Work request — Only the lines below starting at the one containing "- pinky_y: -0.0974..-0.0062" and ending at the one containing "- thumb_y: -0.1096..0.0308" belong in the answer, each copied exactly.

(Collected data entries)
# # # # # # #

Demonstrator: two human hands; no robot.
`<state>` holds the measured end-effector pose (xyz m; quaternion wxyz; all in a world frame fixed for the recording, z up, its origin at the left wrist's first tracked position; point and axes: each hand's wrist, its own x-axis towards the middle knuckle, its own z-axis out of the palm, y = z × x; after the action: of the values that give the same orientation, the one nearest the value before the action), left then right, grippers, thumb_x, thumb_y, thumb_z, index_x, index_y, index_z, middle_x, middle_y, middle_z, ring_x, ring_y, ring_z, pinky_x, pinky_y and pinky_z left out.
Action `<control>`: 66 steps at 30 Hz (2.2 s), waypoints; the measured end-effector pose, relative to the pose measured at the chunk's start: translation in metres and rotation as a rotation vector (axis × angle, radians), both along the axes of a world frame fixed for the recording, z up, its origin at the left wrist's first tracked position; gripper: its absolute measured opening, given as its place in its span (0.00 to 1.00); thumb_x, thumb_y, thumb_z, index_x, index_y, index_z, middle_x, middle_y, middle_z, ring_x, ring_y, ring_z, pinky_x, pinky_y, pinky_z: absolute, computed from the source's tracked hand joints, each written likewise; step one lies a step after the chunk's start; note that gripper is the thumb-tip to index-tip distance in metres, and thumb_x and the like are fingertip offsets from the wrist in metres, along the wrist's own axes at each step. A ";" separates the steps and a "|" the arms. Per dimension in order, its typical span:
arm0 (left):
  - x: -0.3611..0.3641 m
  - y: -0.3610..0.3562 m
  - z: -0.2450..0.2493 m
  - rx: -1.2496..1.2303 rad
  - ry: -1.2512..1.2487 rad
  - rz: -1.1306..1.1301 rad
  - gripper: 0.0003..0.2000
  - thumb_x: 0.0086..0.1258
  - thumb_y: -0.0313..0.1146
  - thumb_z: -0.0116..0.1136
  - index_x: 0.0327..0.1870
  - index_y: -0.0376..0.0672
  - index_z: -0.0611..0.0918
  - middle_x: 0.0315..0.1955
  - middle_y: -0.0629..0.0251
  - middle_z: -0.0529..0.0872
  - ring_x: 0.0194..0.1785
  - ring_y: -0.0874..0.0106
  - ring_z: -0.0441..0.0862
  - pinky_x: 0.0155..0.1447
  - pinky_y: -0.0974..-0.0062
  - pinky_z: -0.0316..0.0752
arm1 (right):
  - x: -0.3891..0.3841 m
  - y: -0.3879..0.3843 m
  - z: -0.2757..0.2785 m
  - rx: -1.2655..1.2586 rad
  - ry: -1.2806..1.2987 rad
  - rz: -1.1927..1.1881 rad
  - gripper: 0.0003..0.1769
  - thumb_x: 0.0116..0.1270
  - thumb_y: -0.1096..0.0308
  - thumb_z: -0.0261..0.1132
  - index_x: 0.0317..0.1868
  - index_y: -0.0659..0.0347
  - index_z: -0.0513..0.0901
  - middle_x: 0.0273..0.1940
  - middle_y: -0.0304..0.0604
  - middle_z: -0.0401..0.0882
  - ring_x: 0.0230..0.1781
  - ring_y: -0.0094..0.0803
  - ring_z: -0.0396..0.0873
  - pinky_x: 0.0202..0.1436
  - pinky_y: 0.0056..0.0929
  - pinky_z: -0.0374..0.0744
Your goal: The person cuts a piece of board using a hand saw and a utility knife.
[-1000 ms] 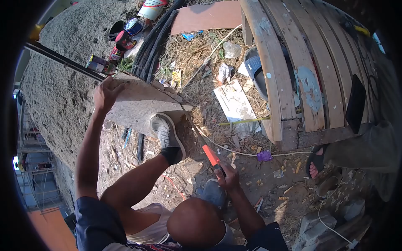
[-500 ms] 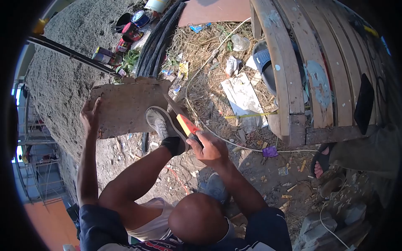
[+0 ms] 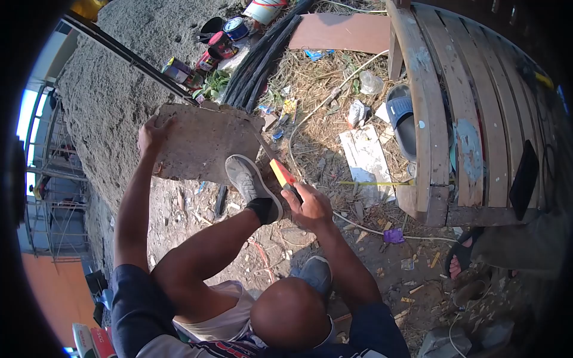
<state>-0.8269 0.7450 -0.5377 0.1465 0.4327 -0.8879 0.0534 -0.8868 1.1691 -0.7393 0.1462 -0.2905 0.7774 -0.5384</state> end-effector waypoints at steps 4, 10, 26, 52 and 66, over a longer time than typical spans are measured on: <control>-0.047 0.008 0.015 0.043 -0.079 -0.071 0.36 0.53 0.68 0.69 0.57 0.51 0.85 0.42 0.56 0.90 0.48 0.58 0.88 0.52 0.59 0.80 | -0.002 -0.011 -0.032 -0.001 -0.082 -0.023 0.29 0.73 0.44 0.60 0.52 0.65 0.84 0.43 0.59 0.85 0.45 0.58 0.84 0.49 0.47 0.81; -0.094 0.018 0.001 -0.087 -0.202 -0.148 0.34 0.55 0.68 0.66 0.57 0.55 0.85 0.43 0.55 0.90 0.49 0.57 0.87 0.51 0.57 0.80 | 0.014 -0.019 -0.065 -0.095 -0.174 -0.070 0.22 0.76 0.48 0.59 0.47 0.60 0.82 0.27 0.54 0.81 0.30 0.54 0.83 0.34 0.44 0.78; -0.130 0.020 -0.008 -0.138 -0.214 -0.336 0.29 0.53 0.68 0.68 0.45 0.53 0.87 0.33 0.59 0.90 0.42 0.58 0.88 0.46 0.59 0.81 | -0.009 -0.028 -0.010 -0.011 -0.226 -0.058 0.29 0.77 0.42 0.53 0.48 0.63 0.83 0.25 0.52 0.81 0.28 0.53 0.83 0.34 0.45 0.78; -0.071 -0.027 0.013 0.133 -0.017 -0.339 0.31 0.54 0.68 0.70 0.40 0.45 0.88 0.30 0.59 0.90 0.34 0.62 0.89 0.41 0.61 0.81 | -0.004 -0.032 -0.047 -0.112 -0.046 -0.020 0.28 0.76 0.46 0.58 0.53 0.68 0.82 0.40 0.56 0.85 0.39 0.55 0.85 0.40 0.44 0.81; -0.032 -0.022 0.014 0.200 0.132 -0.406 0.42 0.48 0.72 0.71 0.43 0.32 0.87 0.36 0.56 0.92 0.40 0.64 0.90 0.45 0.63 0.81 | 0.040 0.054 0.015 -0.033 0.134 0.069 0.26 0.72 0.51 0.65 0.55 0.68 0.81 0.36 0.53 0.83 0.36 0.50 0.84 0.39 0.43 0.80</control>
<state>-0.8586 0.7225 -0.5237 0.1684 0.2604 -0.9460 -0.0941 -0.8468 1.2232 -0.7238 0.1075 -0.3551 0.7658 -0.5253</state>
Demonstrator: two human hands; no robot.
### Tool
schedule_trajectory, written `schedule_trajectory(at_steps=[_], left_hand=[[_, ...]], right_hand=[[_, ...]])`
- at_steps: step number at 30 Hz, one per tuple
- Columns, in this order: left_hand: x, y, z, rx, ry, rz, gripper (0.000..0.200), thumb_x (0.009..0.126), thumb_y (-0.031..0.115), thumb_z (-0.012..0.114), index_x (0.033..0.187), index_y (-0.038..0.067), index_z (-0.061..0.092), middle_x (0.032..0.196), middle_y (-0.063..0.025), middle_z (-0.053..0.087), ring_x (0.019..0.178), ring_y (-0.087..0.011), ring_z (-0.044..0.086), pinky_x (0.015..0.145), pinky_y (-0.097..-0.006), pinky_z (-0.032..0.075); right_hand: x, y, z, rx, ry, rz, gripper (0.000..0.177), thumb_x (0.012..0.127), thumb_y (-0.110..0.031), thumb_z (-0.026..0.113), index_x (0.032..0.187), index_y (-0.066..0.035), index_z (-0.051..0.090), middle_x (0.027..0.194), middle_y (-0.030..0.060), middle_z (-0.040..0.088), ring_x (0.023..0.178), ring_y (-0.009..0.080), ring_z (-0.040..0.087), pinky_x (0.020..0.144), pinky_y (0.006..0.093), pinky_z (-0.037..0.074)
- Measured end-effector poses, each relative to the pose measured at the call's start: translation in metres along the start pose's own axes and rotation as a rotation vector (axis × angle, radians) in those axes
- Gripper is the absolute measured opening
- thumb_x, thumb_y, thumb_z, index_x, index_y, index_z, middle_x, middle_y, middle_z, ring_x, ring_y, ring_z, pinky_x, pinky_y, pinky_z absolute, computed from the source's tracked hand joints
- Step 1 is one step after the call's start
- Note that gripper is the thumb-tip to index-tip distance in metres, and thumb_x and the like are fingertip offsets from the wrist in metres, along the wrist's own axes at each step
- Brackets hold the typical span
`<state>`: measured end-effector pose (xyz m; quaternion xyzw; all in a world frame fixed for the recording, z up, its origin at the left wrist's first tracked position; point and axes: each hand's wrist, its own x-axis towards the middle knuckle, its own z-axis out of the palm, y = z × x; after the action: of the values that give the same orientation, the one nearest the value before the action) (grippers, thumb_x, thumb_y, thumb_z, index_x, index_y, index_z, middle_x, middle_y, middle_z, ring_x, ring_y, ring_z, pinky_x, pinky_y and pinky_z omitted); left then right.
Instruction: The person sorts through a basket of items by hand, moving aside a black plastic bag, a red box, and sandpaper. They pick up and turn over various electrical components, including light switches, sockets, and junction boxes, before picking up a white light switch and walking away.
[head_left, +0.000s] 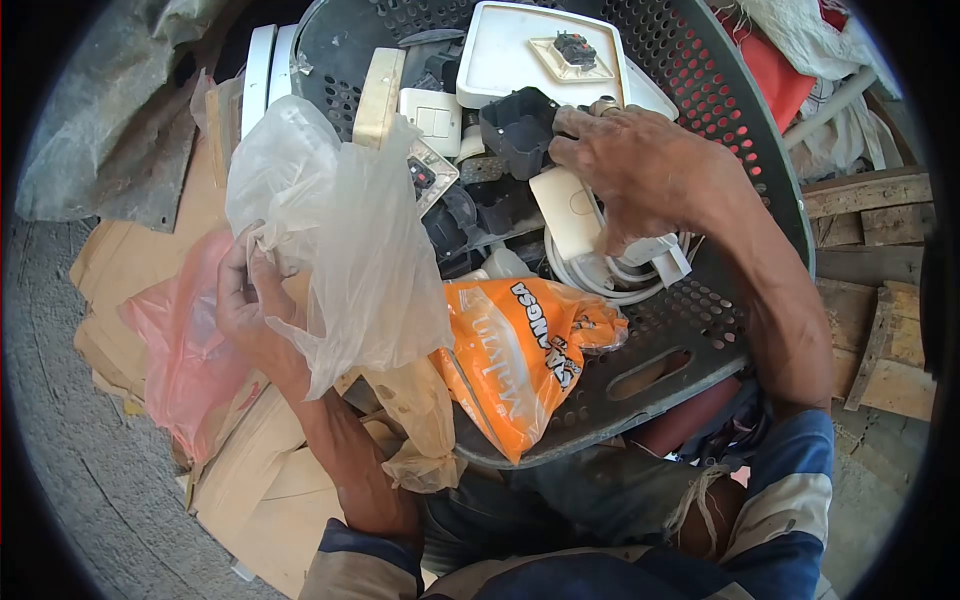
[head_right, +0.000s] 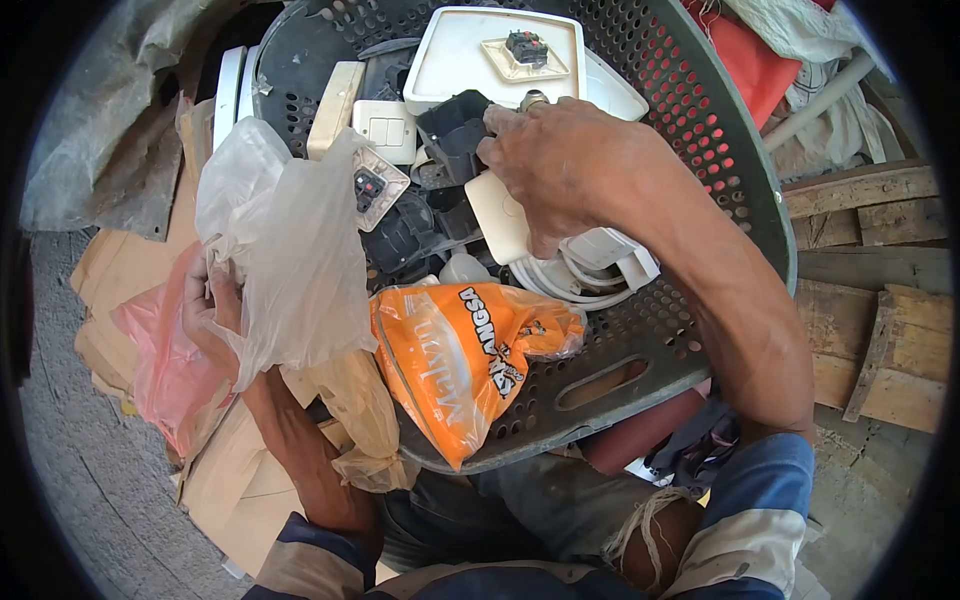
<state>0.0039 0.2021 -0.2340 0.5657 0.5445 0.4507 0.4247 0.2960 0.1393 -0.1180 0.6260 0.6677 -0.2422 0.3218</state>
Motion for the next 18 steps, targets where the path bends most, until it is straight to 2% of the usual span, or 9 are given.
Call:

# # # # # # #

Answer space —
  - pinky_y: -0.0974..-0.0062
  - pinky_z: -0.0316..0.0752
arm1 (right):
  - x: -0.3891..0.3841 m
  - y: -0.3879..0.3843 m
  - z: -0.2757..0.2785 m
  - rx: -1.2655..1.2586 rad
  - ry: -1.2806..1.2987 rad
  - rz: -1.1927..1.1881 rad
  - gripper: 0.0003..0.1769
  - thumb_x: 0.0116..0.1270
  - thumb_y: -0.1096..0.0308

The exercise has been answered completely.